Mosaert Celebrates First Decade With New Logo, Wider Projects

PARIS — Mosaert, the creative collective built around the Belgian singer-songwriter Paul Van Haver — also known as Stromae — is celebrating its tenth anniversary this year with a new logo and even more projects.

“It’s a bit strange to be glancing in the rear view mirror and tell ourselves it’s been a decade. Ten years ago, I didn’t realize we were producers. I was paying for everything myself, and my lawyer told me that’s what we were,” Van Haver said during an appointment in Paris alongside Coralie Barbier, the designer behind the label’s clothing line and the musician’s wife since 2015, and Luc Junior Tam, creative director of Mosaert and Van Haver’s brother.

“We hope that [celebrating a decade] doesn’t sound presumptuous, like we’re celebrating a centenary or something,” said Junior Tam, who has been involved in the label since its inception. Any partying on hold for obvious reasons, the trio nonetheless wanted to mark the milestone in style but also symbolize the evolution from a music-oriented project to a wider range of activities, with a new visual identity.

“We wanted something that echoes our creative process, the dream, the imagination, the fun and simple side.

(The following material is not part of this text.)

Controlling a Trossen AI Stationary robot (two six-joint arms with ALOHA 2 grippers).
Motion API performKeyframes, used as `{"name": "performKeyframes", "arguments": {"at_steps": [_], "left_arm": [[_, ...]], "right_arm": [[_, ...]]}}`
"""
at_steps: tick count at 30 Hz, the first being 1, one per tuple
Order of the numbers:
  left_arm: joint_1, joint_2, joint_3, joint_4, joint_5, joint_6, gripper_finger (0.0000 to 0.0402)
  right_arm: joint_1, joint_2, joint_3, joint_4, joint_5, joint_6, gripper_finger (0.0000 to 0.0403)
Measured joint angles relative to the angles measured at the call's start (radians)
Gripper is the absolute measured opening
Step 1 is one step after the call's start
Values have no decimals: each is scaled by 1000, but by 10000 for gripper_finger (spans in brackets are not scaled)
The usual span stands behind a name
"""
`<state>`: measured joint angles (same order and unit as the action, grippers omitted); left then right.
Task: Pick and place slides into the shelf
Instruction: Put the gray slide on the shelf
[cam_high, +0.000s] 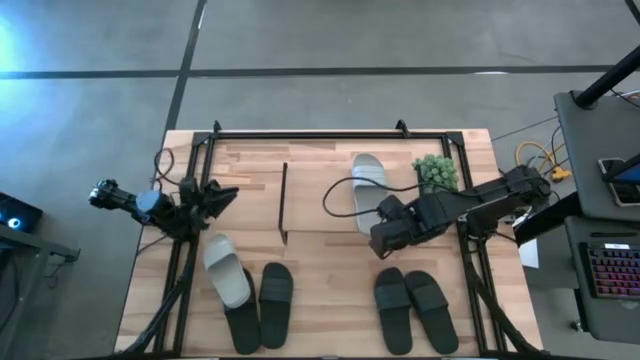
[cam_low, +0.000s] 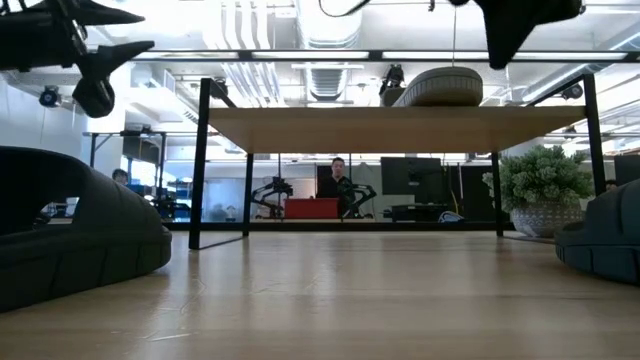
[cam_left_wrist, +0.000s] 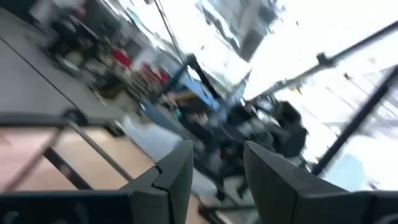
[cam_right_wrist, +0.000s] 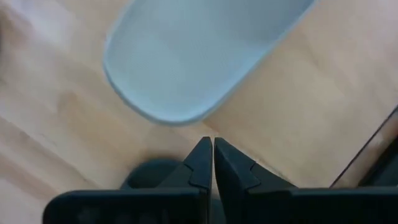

A design that would be simple enough for a child to draw,” the musician said. The trio eventually settled on a cloud pictogram, decked in pastels, developed with multidisciplinary Belgian creative duo Boldatwork, long-standing collaborators who also contributed the design of Stromae’s seminal “Racine Carrée” album.

Among Mosaert’s upcoming projects is a permanent installation for the new Saint-Denis-Pleyel transportation hub that will open in 2023 as part of the “Grand Paris” urban development project, taking the shape of a tree finding its roots in the wooden cladding of the building designed by Japanese architect Kengo Kuma.

“The idea was to symbolize our interdependence, particularly in ecology, and link back to the spruce wood that will have been used in the building,” Van Haver said. “It’s the kind of project that we could have never imagined at first, and that we perhaps didn’t feel legitimate for, so why not?”

The trio is already working on other projects, but caught themselves before they could spill the beans, only allowing that it wasn’t in architecture, fashion or — to the disappointment of Stromae fans — directly in music.

This inability to settle for a box is also part of the evolution of Mosaert’s clothing capsule, now a fully sustainable range of sweatshirts and loungewear separates. Developed before the lockdown, the loungewear vibe had less to do with stay-at-home than it had with “the desire not to put people in boxes. It’s this desire to appeal without losing ourselves that extends in everything our label does. To be legible but to let each person interpret [our work] depending on their own context,” Barbier said. As Van Haver put it: “simple, but singular.”